Na reclamação, nome da ação apresentada ao Supremo, a defesa buscava a suspensão da ordem de prisão até o julgamento de mérito da reclamação no STF, até o TRF-4 examinar a admissibilidade de recursos extraordinários no caso do triplex do Guarujá (SP) ou até o final julgamento no TRF-4 dos embargos dos embargos de declaração — recurso em que se busca esclarecer uma omissão ou contradição de uma decisão. Os pedidos são semelhantes aos que foram feitos e negados na sexta-feira no Superior Tribunal de Justiça pelo ministro Felix Fischer.

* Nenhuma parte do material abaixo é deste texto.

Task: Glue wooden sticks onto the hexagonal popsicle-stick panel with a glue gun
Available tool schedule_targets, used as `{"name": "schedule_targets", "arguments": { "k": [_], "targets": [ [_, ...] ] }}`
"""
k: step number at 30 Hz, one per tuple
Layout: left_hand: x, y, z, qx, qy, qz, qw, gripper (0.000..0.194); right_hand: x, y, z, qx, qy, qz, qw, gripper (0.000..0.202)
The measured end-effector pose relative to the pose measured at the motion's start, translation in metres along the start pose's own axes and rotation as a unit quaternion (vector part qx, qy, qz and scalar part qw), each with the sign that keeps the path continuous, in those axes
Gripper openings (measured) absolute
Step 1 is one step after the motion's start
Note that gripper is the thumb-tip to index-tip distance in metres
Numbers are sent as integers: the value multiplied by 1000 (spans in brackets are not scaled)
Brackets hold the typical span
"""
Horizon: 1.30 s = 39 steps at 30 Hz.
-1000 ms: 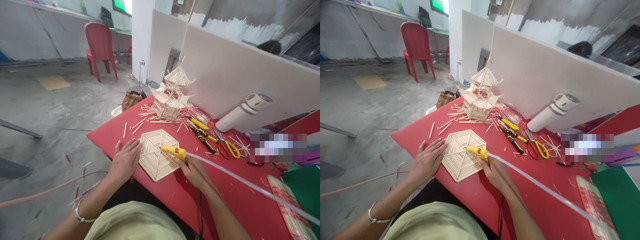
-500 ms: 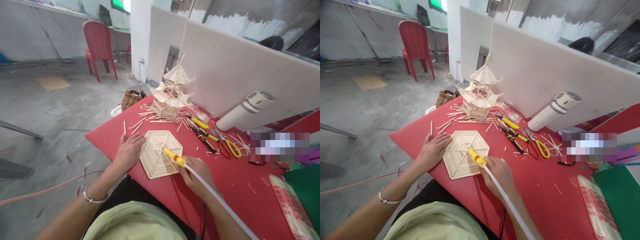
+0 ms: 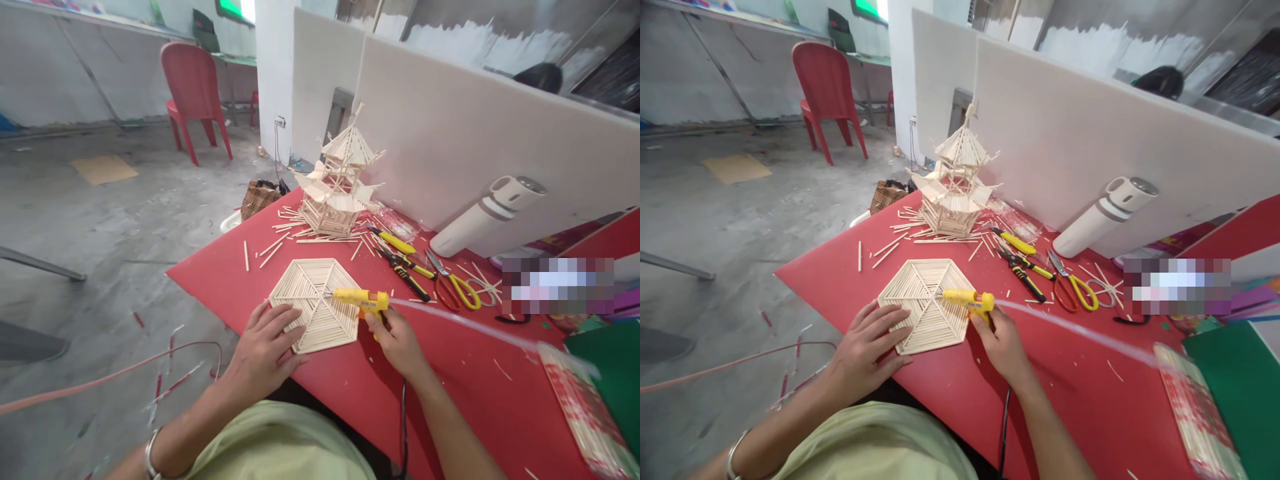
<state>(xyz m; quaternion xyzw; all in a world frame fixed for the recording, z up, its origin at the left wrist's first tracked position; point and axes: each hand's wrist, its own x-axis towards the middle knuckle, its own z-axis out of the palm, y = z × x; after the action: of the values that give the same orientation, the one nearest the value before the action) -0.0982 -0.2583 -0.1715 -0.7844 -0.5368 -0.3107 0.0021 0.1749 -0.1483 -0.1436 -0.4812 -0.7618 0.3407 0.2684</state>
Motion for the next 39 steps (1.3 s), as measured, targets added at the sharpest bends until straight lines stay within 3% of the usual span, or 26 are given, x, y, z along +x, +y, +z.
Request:
{"name": "schedule_targets", "arguments": {
  "k": [5,11,24,39],
  "targets": [
    [2,-3,-1,0,8,2,1000,30,12,-3,3,51,-23,102,993,50],
    [1,-3,-2,3,-1,3,1000,29,24,4,11,53,-2,158,986,54],
    [-3,-10,-6,-1,-16,-10,1000,31,25,0,12,82,-26,165,982,55],
    [-3,-11,-6,-9,-11,-14,1000,30,25,2,9,59,-9,164,985,55]
  ]
}}
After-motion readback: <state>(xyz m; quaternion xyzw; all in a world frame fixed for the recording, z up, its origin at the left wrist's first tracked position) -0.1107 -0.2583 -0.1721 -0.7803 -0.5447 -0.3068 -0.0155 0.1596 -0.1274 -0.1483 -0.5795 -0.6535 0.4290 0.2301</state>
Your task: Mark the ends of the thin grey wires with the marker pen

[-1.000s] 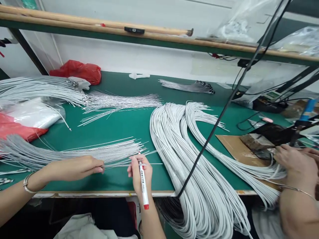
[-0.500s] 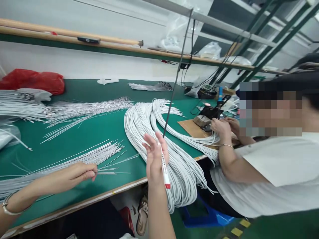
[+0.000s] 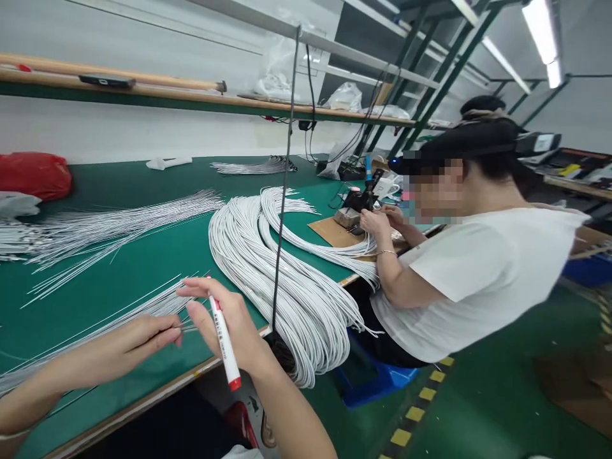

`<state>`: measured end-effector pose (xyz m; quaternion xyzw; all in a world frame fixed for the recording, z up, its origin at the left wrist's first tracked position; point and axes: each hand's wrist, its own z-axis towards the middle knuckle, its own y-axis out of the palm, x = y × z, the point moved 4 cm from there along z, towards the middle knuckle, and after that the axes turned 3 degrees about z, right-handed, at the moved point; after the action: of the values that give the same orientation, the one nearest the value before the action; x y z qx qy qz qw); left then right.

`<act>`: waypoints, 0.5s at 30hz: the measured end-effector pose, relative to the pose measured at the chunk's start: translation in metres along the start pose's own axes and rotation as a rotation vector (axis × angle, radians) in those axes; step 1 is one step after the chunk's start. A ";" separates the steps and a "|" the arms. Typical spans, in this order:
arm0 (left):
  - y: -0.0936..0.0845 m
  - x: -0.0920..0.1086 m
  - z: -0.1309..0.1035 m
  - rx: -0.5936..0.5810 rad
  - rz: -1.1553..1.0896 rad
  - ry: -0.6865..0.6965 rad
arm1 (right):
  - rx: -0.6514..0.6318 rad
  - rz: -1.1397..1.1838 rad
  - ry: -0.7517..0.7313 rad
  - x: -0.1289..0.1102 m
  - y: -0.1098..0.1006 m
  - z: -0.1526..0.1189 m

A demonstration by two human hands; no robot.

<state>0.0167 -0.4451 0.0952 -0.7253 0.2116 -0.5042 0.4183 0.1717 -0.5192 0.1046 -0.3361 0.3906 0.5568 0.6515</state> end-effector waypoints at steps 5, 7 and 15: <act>-0.007 0.000 0.006 0.015 -0.095 -0.005 | 0.483 0.062 -0.074 0.017 -0.033 -0.020; -0.008 0.003 0.009 0.070 -0.101 0.005 | 0.372 0.023 -0.003 0.030 -0.026 -0.027; 0.008 0.021 0.013 0.044 -0.174 0.116 | 0.214 0.036 0.110 0.046 0.012 -0.034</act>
<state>0.0376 -0.4598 0.0984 -0.7012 0.1606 -0.5840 0.3760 0.1590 -0.5257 0.0480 -0.2877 0.4888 0.5041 0.6513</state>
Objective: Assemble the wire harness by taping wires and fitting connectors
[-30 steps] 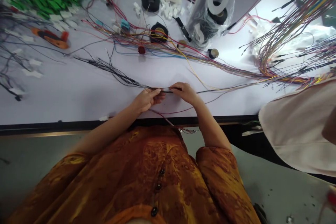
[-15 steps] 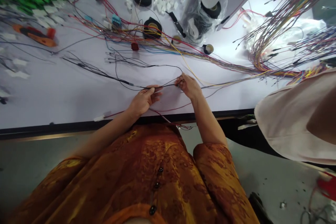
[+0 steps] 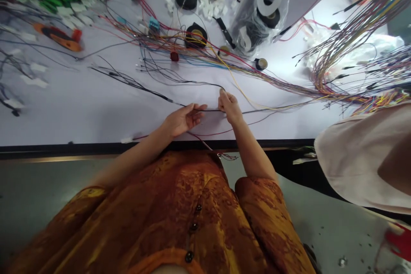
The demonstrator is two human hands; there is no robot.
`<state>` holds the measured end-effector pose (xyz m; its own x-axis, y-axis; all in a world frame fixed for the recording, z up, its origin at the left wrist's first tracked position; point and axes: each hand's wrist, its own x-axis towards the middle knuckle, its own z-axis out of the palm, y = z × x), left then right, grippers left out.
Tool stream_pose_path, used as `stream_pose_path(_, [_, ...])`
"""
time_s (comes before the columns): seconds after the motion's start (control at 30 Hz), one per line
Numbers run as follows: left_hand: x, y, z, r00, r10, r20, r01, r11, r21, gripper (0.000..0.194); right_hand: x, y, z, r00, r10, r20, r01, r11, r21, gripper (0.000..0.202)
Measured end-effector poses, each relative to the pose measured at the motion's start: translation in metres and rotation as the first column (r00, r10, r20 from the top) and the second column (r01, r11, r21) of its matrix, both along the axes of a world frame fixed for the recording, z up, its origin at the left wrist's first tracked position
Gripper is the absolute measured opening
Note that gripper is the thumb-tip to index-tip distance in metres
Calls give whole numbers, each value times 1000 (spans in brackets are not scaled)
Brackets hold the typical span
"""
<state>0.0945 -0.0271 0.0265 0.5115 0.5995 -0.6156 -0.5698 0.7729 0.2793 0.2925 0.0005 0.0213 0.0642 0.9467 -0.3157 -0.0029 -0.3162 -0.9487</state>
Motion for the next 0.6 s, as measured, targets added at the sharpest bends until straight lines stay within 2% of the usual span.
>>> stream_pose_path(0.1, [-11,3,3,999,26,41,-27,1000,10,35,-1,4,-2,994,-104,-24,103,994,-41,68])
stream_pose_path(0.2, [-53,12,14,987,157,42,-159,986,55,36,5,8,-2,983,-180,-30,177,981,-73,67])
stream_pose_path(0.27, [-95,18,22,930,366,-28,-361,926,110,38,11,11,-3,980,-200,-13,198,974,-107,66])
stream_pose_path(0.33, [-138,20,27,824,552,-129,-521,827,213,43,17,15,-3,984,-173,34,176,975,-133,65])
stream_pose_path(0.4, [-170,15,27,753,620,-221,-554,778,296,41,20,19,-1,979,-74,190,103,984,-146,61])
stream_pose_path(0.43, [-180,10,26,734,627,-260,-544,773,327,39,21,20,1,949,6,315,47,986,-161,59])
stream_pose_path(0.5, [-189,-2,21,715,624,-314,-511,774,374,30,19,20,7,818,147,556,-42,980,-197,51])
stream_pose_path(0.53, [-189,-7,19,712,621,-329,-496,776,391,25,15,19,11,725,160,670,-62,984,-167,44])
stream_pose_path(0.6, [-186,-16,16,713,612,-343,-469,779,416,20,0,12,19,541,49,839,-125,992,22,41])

Fachin apontou que, de acordo com o entendimento do Supremo, “o cumprimento da pena, em tais circunstâncias, constitui regra geral, somente inadmitido na hipótese de excepcional concessão de efeito suspensivo quanto aos efeitos do édito condenatório”.

“A deflagração da execução penal na hipótese em que admissível, em tese, o manejo de novos embargos de declaração, instrumento recursal despido, ordinariamente, de eficácia suspensiva, não contraria o ato apontado pela defesa como paradigma”, decidiu o ministro.

Após o novo revés no Supremo, a defesa do ex-presidente Lula deverá se dedicar a elaborar um Recursos Especial, tendo em vista os tribunais superiores. Ainda é possível apresentar embargos dos embargos no TRF-4, mas um advogado diz reservadamente que nesse momento pode ser perda de tempo. Inicialmente, o recurso especial é analisado pela presidência do TRF-4 mas, se negado, a defesa poderá recorrer ao Superior Tribunal de Justiça e ao Supremo Tribunal Federal.

Os advogados sustentam que a condenação imposta por Moro e pelo tribunal não demonstrou que o ex-presidente tenha recebido o tríplex no Guarujá nem que Lula tenha praticado algum ato de ofício que pudesse ser considerado contrapartida à empresa que fez a reforma do imóvel.